Given data –
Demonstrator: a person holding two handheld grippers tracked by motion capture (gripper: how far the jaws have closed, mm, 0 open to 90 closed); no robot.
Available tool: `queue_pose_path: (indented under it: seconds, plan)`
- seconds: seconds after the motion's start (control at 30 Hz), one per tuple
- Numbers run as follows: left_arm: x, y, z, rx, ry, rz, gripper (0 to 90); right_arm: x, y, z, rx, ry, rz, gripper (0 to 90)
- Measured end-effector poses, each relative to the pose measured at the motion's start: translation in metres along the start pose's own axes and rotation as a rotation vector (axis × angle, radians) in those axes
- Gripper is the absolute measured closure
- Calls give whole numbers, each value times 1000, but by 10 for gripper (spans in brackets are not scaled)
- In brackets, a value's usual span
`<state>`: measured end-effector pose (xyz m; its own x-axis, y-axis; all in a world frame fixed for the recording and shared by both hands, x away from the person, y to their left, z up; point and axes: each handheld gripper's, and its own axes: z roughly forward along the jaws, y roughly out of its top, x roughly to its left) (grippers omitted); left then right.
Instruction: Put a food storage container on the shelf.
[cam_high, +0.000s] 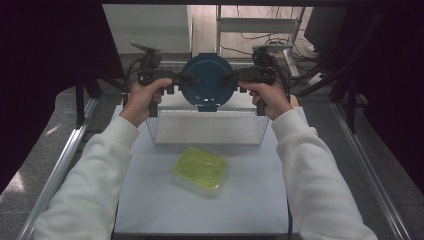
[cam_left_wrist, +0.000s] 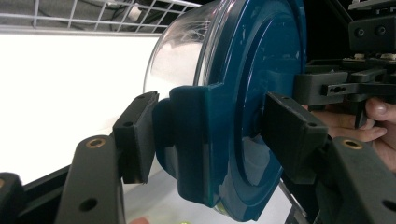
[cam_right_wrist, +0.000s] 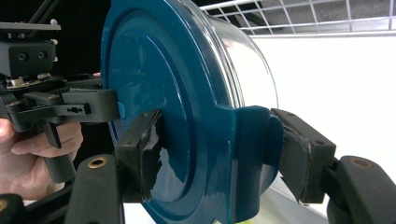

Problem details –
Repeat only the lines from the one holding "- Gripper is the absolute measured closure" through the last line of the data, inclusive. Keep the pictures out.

Problem solution –
- Gripper is the absolute measured closure
- Calls give whole numbers, each value times 1000, but by 10 for gripper (spans in brackets are not scaled)
- In brackets, a value's usual span
`<state>`: measured end-effector pose (xyz m; its own x-axis, y-axis; all in a world frame fixed for the recording and shared by both hands, x away from the person, y to their left, z up; point and axes: each handheld gripper's, and its own axes: z roughly forward along the jaws, y roughly out of its top, x roughly to its left) (grippers omitted); left then right.
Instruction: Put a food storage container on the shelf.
[cam_high, +0.000s] 
[cam_left_wrist, +0.000s] 
[cam_right_wrist, +0.000s] 

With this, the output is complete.